Spanish watchdog warns of UP MARKETS, BITBINX

abdelaziz Fathi

The Comision Nacional del Mercado de Valores (CNMV), the financial regulatory body of Spain, announced in a statement that it has added to its warning list new website that are illegally offering financial services to Spanish citizens.

The financial watchdog also blacklisted a clone company that pretends to be affiliated with an established company that operates as a Spanish broker-dealer specialized in several financial services including asset management.
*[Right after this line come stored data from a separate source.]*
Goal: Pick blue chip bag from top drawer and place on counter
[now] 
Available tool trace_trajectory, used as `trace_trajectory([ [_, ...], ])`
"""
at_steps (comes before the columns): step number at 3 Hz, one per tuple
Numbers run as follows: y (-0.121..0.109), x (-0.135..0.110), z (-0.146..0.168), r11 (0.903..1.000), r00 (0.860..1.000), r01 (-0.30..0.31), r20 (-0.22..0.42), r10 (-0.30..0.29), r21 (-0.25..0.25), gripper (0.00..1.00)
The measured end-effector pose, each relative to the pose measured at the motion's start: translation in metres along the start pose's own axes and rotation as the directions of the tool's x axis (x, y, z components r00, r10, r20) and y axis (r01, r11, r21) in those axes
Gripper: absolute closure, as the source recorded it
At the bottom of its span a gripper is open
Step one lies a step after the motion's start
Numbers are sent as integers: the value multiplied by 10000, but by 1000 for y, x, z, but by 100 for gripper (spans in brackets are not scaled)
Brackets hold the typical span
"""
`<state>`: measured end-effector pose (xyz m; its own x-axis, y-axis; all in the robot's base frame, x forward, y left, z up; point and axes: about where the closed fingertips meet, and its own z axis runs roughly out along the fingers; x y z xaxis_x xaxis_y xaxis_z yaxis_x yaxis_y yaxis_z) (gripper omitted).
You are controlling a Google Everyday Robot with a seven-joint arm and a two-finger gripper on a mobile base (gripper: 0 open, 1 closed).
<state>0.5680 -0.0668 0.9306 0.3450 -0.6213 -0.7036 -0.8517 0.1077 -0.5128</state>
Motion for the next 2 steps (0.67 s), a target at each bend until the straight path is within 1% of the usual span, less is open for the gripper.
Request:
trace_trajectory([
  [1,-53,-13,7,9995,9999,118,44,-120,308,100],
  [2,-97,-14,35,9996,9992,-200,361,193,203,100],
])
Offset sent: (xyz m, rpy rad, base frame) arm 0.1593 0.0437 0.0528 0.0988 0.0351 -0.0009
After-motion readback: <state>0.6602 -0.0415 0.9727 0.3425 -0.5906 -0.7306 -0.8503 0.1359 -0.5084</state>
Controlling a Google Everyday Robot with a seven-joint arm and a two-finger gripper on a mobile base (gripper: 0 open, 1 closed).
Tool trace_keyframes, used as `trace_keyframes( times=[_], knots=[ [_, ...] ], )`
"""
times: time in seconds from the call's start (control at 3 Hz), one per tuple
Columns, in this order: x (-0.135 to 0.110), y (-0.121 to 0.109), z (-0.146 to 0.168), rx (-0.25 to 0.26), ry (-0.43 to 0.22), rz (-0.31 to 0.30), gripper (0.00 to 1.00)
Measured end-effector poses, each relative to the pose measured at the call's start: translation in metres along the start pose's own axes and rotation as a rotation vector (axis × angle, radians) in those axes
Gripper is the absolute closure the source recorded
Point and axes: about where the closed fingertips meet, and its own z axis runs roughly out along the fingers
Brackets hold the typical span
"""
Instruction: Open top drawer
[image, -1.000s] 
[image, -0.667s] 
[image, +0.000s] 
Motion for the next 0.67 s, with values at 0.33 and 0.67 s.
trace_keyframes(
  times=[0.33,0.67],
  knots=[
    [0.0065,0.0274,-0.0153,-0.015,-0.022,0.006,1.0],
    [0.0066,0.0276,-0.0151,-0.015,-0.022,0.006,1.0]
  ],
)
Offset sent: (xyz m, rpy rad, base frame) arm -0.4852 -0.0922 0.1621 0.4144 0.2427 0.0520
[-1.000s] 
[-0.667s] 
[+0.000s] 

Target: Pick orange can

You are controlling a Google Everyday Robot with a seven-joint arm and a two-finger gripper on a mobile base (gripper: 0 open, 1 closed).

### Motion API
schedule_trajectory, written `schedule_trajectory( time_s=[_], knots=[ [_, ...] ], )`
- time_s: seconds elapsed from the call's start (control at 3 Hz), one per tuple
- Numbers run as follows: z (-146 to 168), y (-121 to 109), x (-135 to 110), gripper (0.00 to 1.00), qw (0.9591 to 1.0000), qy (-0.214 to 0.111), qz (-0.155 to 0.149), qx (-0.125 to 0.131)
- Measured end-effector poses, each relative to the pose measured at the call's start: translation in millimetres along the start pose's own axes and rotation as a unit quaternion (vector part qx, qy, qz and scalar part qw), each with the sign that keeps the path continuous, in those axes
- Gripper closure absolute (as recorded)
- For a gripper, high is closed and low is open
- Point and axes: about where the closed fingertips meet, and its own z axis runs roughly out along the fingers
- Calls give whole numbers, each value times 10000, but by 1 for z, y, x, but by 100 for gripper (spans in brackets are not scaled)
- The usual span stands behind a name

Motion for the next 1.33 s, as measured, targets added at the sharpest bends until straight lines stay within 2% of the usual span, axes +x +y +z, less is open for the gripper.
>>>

The watchdog added additional domains to its caution list, including:

  1. TOP TIER CAPITAL (toptiercapital.org)
  2. BITBINX (bitbinx.ltd | bitbinx.com)
  3. CryptoMaxiTrade LTD (cryptomaxitrade.com)
  4. INNOVATIVEFX TRADE (innovativefxtrade.com/)
  5. SIF – SWISS INVESTMENTS FUNDS (globgraph.com/es)
  6. BREADINX (maxbreadinx.com)
  7. Universal Trade (universaltrade.io/)
  8. Crytomerge (crytomerge.com/)
  9. Active Financial (activefinancial.trade/)
  10. NOVENTUS (noventus-partners.io)
  11. LIVINGTRADEFX (livingtradefx.com/)
  12. BB CAPITALS (bbcapitals.com)
  13. AXIA TRADE (axiainvestments.com/es/)
  14. Smarttool Trading SC Limited (dynastyofcryptos.com/)
  15. PLATINUMHITECH (microngroup.pro/)
  16. UP MARKETS (up-markets.com)
  17. CIRCULO DE INVERSION (circulodeinversion.com)Top of Form

Although the financial watchdog didn’t provide specific details, the inclusion of the domains means that they are not officially registered in Spain and are thus not authorized to offer trading services to local traders.

This is why the CNMV advises Spanish investors to check its registers before they deposit any fund with a broker, especially if the related broker used aggressive marketing techniques.

FX brokers come under scrutiny

Recently, the CNMV issued a circular setting a host of new rules regarding trading costs and risk disclosure, Leverage and advertising requirements. In essence, the new guidance concerns companies that offer Forex, contracts for difference (CFDs) and other speculative products among retail investors in Spain.

More specially, the CNMV notes that any broker offering ‘excessive leverage’ greater than 10:1 needs to explicitly warn investors that it believes that such products are not appropriate for retail investors due to their complexity and the risks involved.

Operators are also required to ensure that clients are aware of the estimated cost in case they decide to close their position immediately after entering into the transaction. Furthermore, the CNMV expects that the CFDs and forex brokers will warn their clients that they can lose more than they originally invested due to the nature of margin trading.

Last year, the CNMV issued a circular that adopted an aggressive tone and threatened some European brokers that they could end up closing their activity in Spain, as the watchdog was fed up with their unfair practices. In essence, the guidance concerns companies that offer forex, contracts for difference (CFDs) and other speculative products among retail investors in Spain.

At the time, the Spanish regulatory body said it mainly examines CFD brokers based in Cyprus, and that it has its sights set on those who use overly aggressive tactics and practices. Additionally, the CNMV’s tightening covers activities involving the acquisition of retail clients, including information provided through marketing channels.